What the task asks: Should a line below contain the word "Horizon", report it.

################

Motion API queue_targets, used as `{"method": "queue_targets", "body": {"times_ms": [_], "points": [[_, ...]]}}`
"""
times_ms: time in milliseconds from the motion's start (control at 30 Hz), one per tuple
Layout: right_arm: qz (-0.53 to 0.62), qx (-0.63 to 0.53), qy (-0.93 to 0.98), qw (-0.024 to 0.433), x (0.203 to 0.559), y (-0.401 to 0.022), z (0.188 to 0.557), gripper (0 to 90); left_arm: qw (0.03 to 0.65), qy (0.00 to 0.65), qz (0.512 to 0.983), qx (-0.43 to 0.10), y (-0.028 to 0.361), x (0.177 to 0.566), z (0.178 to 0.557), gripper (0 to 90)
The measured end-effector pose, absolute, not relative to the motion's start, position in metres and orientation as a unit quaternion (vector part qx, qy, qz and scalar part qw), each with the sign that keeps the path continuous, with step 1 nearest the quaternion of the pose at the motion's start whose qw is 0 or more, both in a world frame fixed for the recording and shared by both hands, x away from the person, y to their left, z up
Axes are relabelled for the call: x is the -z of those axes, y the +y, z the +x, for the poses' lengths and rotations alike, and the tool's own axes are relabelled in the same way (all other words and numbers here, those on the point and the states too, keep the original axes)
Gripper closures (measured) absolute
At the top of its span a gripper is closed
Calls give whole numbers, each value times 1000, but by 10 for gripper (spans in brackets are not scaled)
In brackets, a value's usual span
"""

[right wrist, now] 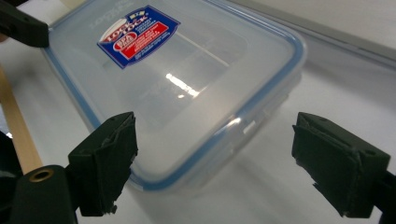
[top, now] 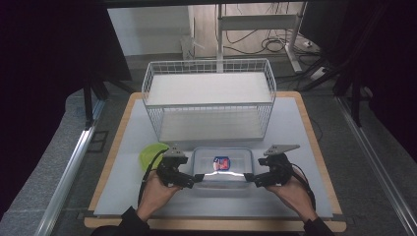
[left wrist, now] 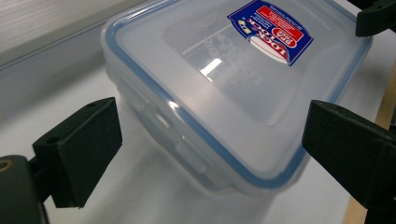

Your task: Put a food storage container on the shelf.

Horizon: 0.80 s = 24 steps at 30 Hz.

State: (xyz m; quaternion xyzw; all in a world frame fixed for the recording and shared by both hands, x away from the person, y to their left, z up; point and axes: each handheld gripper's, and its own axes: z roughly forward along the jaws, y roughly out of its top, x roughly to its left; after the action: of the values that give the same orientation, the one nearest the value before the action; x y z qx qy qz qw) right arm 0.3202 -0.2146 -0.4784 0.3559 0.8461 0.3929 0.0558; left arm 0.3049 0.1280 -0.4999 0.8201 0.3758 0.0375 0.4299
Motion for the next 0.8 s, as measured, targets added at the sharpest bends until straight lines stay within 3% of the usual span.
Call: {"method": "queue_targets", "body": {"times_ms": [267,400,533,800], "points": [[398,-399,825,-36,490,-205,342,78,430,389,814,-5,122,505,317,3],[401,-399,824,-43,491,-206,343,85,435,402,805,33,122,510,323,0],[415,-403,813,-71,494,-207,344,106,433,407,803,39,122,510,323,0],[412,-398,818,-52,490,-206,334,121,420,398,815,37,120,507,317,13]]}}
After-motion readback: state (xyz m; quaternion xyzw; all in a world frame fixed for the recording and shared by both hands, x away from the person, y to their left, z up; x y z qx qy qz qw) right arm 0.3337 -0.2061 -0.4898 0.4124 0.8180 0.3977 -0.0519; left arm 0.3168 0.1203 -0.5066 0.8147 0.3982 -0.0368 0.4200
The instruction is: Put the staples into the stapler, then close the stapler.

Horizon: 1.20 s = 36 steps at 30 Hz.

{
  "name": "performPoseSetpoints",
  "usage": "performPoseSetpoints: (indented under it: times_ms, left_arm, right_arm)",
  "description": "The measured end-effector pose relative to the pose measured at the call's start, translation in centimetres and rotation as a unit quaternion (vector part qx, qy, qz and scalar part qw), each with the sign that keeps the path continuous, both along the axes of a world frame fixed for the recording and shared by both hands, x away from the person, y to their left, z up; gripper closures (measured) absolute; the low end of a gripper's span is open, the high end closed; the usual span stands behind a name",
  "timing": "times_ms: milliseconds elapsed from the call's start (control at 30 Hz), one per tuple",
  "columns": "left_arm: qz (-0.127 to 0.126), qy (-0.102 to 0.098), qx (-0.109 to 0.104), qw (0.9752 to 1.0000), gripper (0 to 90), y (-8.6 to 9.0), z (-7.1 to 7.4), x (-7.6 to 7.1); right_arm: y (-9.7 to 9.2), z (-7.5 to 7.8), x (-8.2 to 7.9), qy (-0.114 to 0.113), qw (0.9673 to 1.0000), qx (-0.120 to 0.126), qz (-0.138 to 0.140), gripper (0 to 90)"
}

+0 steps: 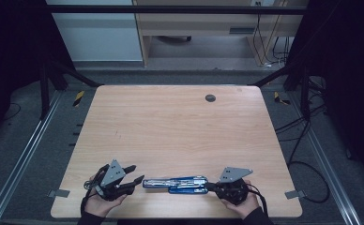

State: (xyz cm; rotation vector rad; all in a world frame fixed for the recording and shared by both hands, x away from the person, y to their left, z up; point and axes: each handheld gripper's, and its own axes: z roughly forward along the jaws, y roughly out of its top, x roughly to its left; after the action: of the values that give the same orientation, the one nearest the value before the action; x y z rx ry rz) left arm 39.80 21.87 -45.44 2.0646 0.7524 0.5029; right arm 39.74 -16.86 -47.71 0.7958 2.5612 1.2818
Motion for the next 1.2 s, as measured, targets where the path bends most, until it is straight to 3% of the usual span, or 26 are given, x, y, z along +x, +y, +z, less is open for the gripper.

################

Completed exercise:
Horizon: 0.80 s = 24 steps at 30 Hz.
Horizon: 1.20 s = 36 steps at 30 Hz.

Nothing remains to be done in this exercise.